Professional, Technical, and Kindred Workers. The fastest growing occupational group during the 1950's was the professional, technical, and kindred workers, which increased more than four times as fast as total employment. (See table.) After rising about 47 percent in the 1950's, this group made up 11.8 percent of the employed work force in 1960, compared with 8.8 percent in 1950 and 8.0 percent in 1940. In fact, it was the only major group which increased relatively more in number in the 1950's than in the 1940's.

Within the professional group, the employment of scientific and technical personnel increased much faster than most other categories between 1950 and 1960. Professional engineers, for example, increased in employment by about 64 percent over the decade, with the largest numerical increase among electrical engineers.

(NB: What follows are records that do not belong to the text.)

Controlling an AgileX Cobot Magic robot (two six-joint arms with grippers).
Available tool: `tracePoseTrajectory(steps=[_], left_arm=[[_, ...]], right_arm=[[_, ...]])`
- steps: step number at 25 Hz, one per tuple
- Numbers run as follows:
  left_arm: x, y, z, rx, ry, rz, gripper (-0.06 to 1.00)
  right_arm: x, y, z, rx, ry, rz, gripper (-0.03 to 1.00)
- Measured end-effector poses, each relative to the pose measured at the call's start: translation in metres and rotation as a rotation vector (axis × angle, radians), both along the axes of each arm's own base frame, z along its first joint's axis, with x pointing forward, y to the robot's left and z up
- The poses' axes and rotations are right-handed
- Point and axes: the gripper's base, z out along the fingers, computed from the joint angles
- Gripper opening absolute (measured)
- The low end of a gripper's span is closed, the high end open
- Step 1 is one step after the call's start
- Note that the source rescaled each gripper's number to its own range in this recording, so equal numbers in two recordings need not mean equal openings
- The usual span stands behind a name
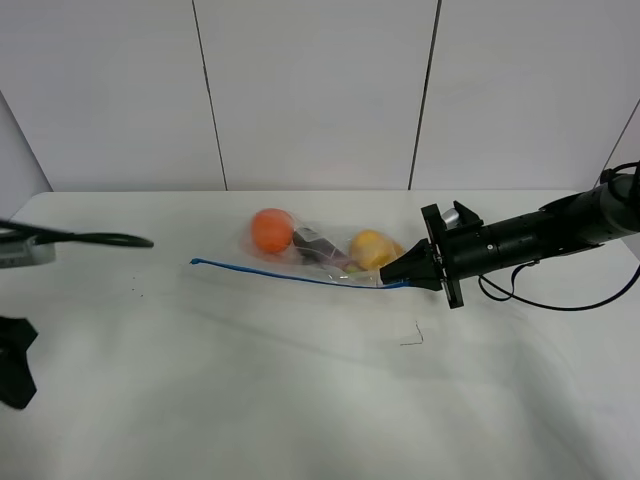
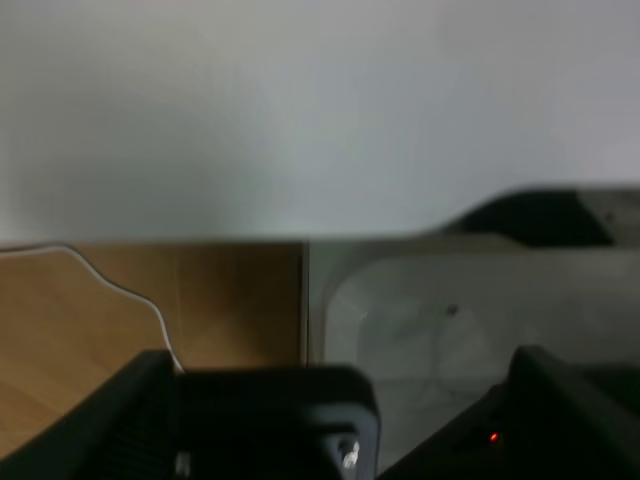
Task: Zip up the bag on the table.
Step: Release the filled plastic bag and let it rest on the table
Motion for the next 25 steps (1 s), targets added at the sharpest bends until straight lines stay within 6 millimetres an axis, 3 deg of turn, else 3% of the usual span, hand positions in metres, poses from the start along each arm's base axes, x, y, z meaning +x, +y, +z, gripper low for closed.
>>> tracePoseTrajectory(steps=[4,12,25], left_arm=[[-0.028,0.0,-0.003,0.013,-0.086,-0.001,0.96],[-0.061,-0.001,-0.006,0.021,-0.234,-0.003,0.96],[-0.07,-0.001,0.002,0.025,-0.334,-0.003,0.96]], right_arm=[[0.0,0.0,0.0,0.0,0.0,0.0,0.0],[0.0,0.0,0.0,0.0,0.0,0.0,0.0],[-0.001,0.0,-0.001,-0.009,0.0,0.011,0.0]])
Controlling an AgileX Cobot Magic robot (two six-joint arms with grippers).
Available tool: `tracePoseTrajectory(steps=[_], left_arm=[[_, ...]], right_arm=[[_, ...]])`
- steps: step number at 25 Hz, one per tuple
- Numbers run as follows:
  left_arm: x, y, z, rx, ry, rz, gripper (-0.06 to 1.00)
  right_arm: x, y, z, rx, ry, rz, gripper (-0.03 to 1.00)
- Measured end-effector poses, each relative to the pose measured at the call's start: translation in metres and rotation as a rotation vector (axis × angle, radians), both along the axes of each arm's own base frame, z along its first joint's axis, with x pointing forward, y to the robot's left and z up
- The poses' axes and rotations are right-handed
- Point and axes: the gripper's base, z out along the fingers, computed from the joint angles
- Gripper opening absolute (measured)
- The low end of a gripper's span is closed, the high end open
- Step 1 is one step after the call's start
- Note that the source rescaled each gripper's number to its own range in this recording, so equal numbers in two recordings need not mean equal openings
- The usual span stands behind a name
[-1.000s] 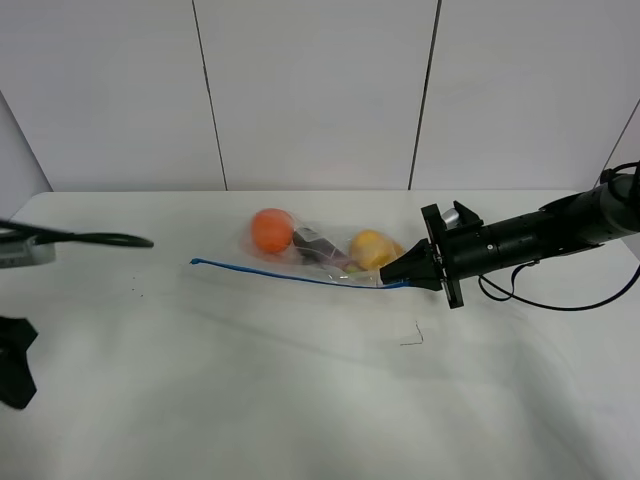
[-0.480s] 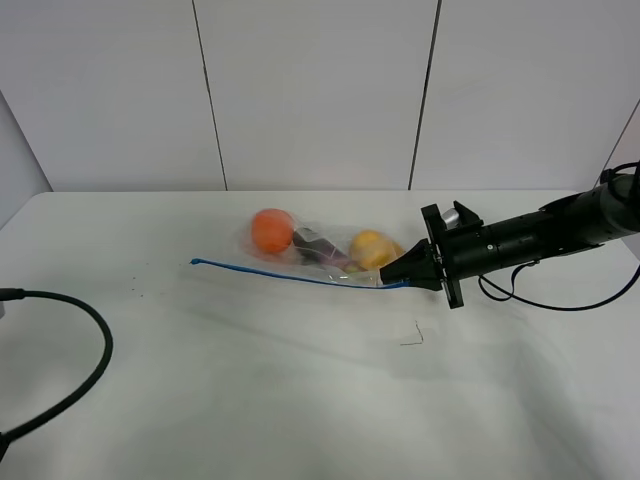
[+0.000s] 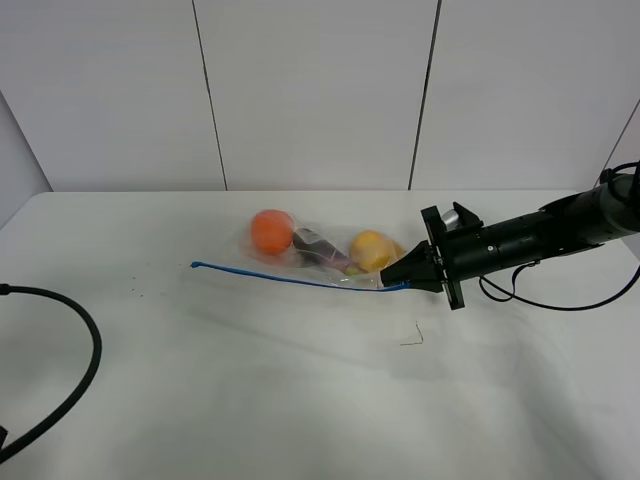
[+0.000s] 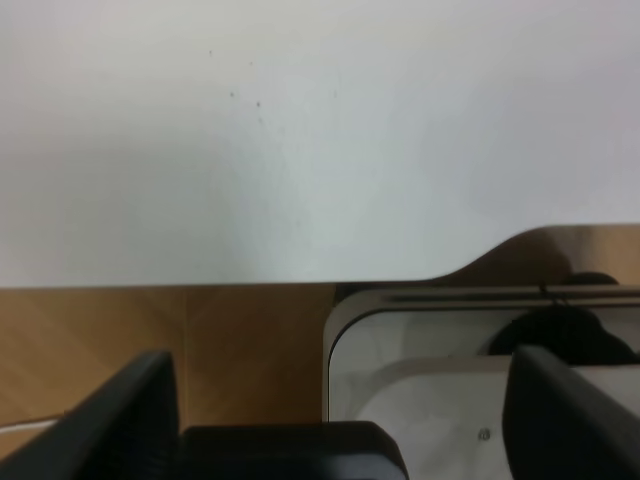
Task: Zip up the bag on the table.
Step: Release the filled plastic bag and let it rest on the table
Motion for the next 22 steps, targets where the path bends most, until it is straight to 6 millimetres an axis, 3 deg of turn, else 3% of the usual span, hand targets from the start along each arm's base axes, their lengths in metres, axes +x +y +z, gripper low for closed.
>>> tracePoseTrajectory(steps=[8,22], left_arm=[[-0.018,-0.001,0.012,0.005,-0.14,0.0,0.96],[-0.07,-0.005,0.031,-0.003,-0.49,-0.09,0.96]], right_arm=[[0.0,0.0,0.0,0.0,0.0,0.0,0.0],[0.0,0.0,0.0,0.0,0.0,0.0,0.0]])
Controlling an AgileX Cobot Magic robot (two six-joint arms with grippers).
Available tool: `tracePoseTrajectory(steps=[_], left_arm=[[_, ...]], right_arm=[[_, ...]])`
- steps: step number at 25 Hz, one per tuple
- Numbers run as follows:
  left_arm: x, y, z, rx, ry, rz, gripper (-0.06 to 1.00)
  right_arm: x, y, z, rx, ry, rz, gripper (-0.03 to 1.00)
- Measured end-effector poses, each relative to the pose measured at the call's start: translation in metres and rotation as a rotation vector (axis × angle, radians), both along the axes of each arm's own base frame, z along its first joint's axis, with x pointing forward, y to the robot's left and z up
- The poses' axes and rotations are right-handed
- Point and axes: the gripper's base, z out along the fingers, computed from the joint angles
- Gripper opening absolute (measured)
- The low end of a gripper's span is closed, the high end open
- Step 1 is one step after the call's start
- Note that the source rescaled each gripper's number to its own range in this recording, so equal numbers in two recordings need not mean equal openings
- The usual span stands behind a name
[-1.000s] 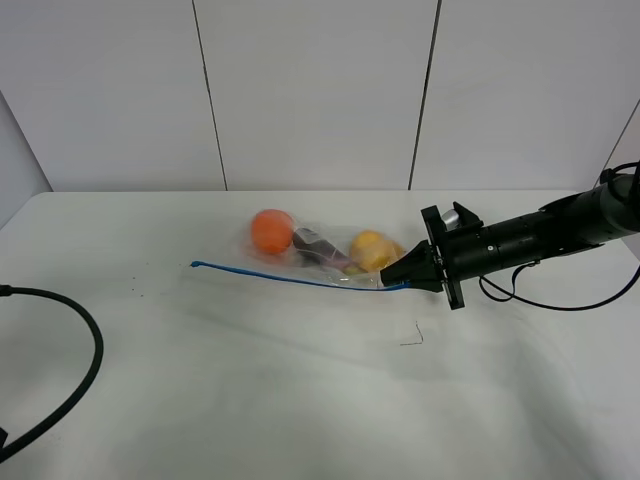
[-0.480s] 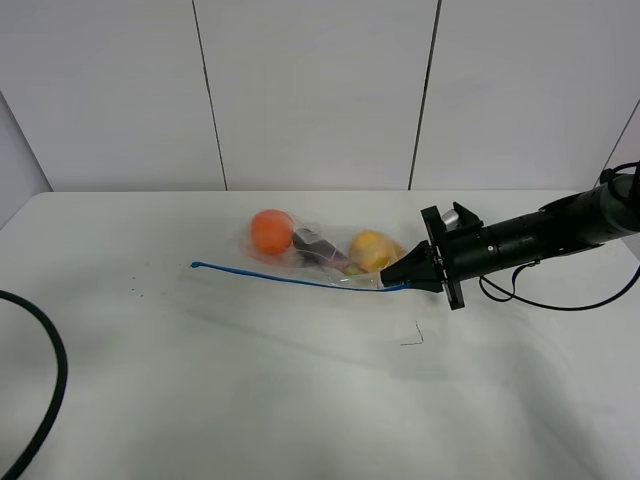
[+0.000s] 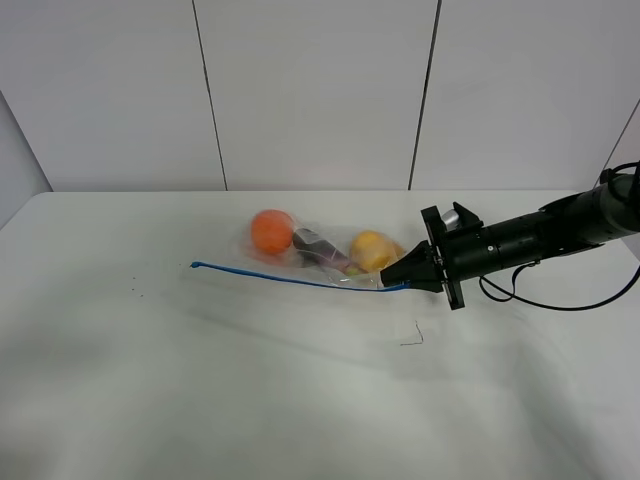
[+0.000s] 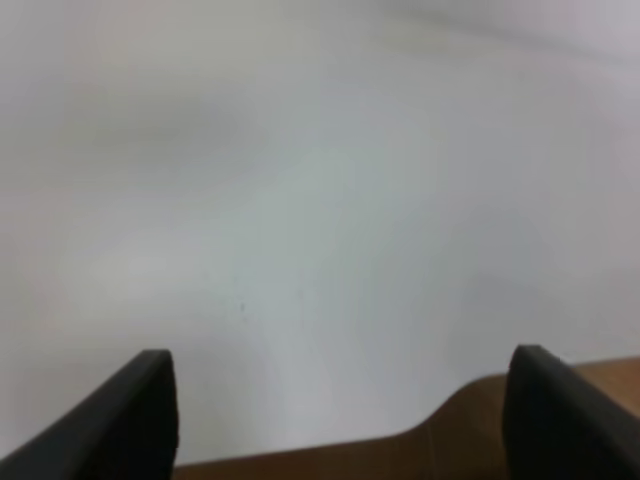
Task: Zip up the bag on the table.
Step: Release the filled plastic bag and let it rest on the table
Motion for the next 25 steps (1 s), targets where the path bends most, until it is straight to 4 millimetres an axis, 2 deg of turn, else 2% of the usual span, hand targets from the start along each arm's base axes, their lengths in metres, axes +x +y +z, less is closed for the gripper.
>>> tracePoseTrajectory(steps=[12,25], left_arm=[[-0.031,0.002,0.001,-0.012,-0.197,-0.001,0.96],[-0.032,0.002,0.001,-0.009,-0.207,0.04,0.96]], right_arm=[[0.0,0.0,0.0,0.0,0.0,0.0,0.0],[-0.001,0.0,-0.001,-0.007,0.0,0.009,0.0]])
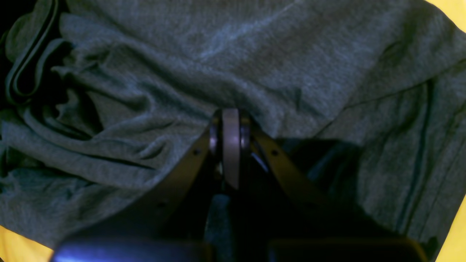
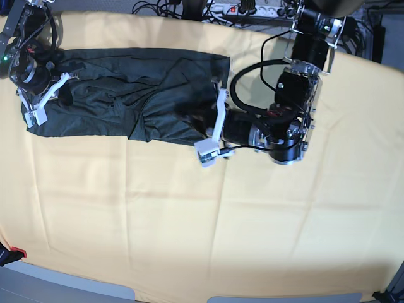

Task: Fold the T-shirt properly
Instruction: 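Regrasp the folded end with the left gripper and flatten it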

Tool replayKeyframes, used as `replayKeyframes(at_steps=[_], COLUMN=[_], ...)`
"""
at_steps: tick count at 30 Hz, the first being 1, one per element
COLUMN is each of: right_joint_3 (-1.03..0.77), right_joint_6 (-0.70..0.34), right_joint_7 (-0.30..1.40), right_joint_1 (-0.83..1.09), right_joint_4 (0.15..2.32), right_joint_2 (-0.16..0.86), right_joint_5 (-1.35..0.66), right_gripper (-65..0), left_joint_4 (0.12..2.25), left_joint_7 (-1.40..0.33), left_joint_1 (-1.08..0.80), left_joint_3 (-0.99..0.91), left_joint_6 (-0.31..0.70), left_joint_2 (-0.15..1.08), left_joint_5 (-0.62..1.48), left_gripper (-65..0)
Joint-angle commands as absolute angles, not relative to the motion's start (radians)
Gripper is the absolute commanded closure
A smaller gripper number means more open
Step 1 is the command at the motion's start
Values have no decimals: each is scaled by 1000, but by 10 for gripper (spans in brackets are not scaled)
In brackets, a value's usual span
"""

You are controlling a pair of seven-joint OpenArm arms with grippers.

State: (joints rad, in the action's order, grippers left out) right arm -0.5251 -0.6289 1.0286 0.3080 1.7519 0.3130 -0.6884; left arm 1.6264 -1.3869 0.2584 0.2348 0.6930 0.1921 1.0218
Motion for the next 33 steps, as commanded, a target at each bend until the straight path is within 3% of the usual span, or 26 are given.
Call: replayKeyframes(at_steps=[1,6,14,19,23,28,33], right_joint_3=[-530,-530,-530,-530,-530,-530,-530], right_joint_6=[-624,-624,-625,-625,-625,-630,-643], right_joint_7=[1036,1036,1036,1036,1036,1035,1036], right_joint_1=[305,305,305,305,305,305,308], right_joint_4=[1765,1765,1765,1765,1765,1765,1765], right_joint_2=[327,327,327,327,327,329,329], right_joint_5=[-680,-679,-680,-680,-680,-680,-680], right_gripper=[0,0,0,0,0,0,0], left_joint_4=[1641,1641,1641,1641,1613,1606,1618], left_joint_7=[-1348,-1277,-1265,-1240,-1105,-1127,-1261], left_joint_1=[277,276,274,265,246,262,286], left_joint_3=[240,306,448,471,471,465,362], left_joint_6=[698,664,665,698,698,698,698], left_joint_2=[194,203,196,159,112,89,89], left_joint_5=[1020,829,841,1053,951,909,907], left_gripper=[0,0,0,0,0,0,0])
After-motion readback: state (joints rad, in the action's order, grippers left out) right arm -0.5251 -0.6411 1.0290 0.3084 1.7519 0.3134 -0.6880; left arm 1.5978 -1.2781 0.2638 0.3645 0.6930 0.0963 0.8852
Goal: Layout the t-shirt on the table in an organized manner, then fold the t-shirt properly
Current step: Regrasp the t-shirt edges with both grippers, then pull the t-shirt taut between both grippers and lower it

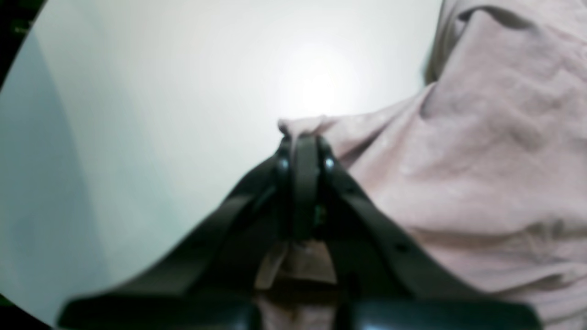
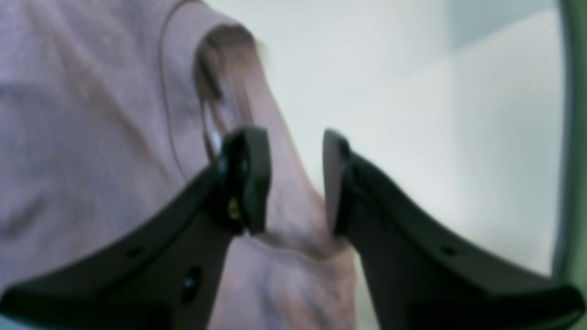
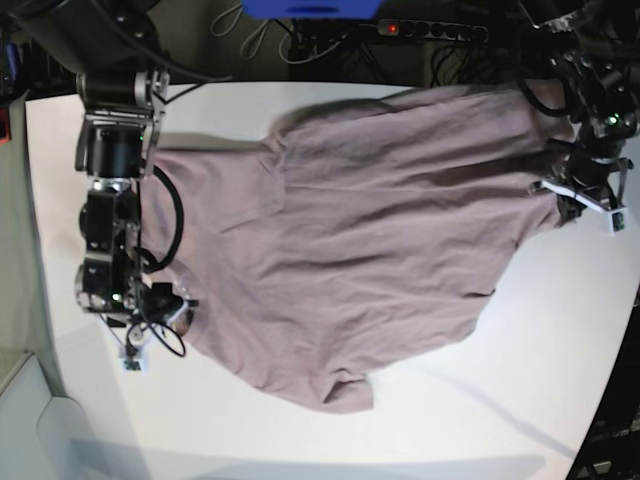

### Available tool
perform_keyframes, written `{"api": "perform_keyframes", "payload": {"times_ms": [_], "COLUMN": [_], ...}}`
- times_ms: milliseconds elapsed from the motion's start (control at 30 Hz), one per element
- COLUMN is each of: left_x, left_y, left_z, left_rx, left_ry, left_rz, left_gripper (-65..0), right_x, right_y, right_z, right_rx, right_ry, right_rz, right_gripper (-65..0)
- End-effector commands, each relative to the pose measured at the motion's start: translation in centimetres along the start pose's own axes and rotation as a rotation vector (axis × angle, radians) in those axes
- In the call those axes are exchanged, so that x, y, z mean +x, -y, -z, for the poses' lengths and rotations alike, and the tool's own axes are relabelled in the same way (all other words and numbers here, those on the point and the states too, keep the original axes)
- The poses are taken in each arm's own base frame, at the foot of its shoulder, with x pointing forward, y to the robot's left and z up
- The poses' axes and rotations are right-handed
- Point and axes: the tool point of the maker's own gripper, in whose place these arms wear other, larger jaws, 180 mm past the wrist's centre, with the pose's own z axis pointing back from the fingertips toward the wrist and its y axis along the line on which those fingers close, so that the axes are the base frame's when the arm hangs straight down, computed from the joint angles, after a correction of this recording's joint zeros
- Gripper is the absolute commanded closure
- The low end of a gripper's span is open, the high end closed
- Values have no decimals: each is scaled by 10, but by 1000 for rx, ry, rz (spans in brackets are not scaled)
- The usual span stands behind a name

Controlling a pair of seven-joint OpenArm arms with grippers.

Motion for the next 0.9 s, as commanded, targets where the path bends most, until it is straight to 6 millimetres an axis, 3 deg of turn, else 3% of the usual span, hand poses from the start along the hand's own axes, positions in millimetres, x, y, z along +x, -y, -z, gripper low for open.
{"api": "perform_keyframes", "payload": {"times_ms": [0,133,300,467,567,867], "left_x": [20,19,12,7,7,7], "left_y": [0,0,-1,2,4,-1], "left_z": [-3,-9,-12,-11,-12,-13], "left_rx": [-2,1,3,-1,-3,10], "left_ry": [59,61,47,37,41,42], "left_rz": [16,32,37,23,20,14], "left_gripper": [-2,-2,-2,-2,-2,-2], "right_x": [34,51,67,78,79,44], "right_y": [3,-9,-10,-12,-25,-34], "right_z": [0,17,17,15,18,45], "right_rx": [3,32,36,43,66,92], "right_ry": [84,135,232,308,327,299], "right_rz": [-4,-17,-13,-8,-2,21], "right_gripper": [-216,-319,-486,-500,-500,-497]}}
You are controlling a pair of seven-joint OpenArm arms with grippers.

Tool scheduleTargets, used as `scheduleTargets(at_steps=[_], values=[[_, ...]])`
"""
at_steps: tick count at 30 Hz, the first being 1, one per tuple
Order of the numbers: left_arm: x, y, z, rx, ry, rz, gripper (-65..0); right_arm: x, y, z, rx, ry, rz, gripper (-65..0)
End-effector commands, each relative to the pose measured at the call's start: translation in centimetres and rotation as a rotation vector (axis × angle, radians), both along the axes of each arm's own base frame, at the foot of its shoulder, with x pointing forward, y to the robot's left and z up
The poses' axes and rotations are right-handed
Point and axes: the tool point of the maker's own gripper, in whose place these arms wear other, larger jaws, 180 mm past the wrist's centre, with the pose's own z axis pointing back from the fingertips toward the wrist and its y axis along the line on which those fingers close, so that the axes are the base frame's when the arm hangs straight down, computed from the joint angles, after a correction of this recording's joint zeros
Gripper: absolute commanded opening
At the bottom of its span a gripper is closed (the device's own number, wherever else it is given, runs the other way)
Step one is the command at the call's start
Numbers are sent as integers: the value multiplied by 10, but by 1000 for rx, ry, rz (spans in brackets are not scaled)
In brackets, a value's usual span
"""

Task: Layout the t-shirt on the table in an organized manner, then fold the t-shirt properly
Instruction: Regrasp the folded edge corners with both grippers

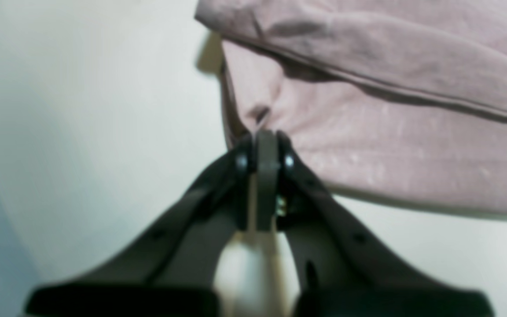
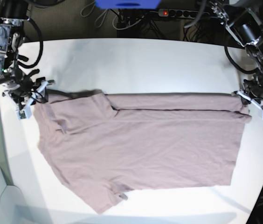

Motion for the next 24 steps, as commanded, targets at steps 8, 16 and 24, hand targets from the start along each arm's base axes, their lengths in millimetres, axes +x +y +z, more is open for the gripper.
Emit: scheduleTargets(at_steps=[8, 16, 24], values=[[9, 10, 15, 27, -44, 7, -649, 7, -11, -16, 24, 37, -33, -511], [8, 10, 16, 31, -38, 6, -649, 10, -11, -6, 11, 10, -25, -650], [4, 11, 36, 89, -32, -19, -649, 12, 6, 50, -68, -120, 56, -650]])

Among the scientists, fastest growth was shown by physicists and mathematicians. Accompanying the expansion for engineers and scientists was a rapid rise in employment of electrical and electronic and other engineering and physical science technicians. All of these changes reflect the phenomenal growth in expenditures for research and development and for defense and space programs, as well as the increased utilization of scientists, engineers, and technicians by industry, government, and educational institutions.1

Among other professionals, the sharp rise in the number of school-age children produced an exceptionally large increase in the number of elementary and secondary school teachers-about 46 percent between 1950 and 1960. Medical and other health workers increased by about 30 percent over the decade, with the rise for nurses and medical and dental technicians exceeding that for dentists and physicians. Among other large professional groups, social scientists experienced relatively rapid growth and accountants and auditors about the same rate as the average for all professional workers, while lawyers had one of the slowest rates of growth.

1 See "State Government Employment of Scientific and Technical Personnel," "Scientific and Technical Employment in Industry, 1960," and "Scientists and Engineers Employed at Colleges and Universities, 1958," Monthly Labor Review, October 1961, pp. 1100-1104; December 1961, pp. 1344-1349; and January 1962, pp. 37-41.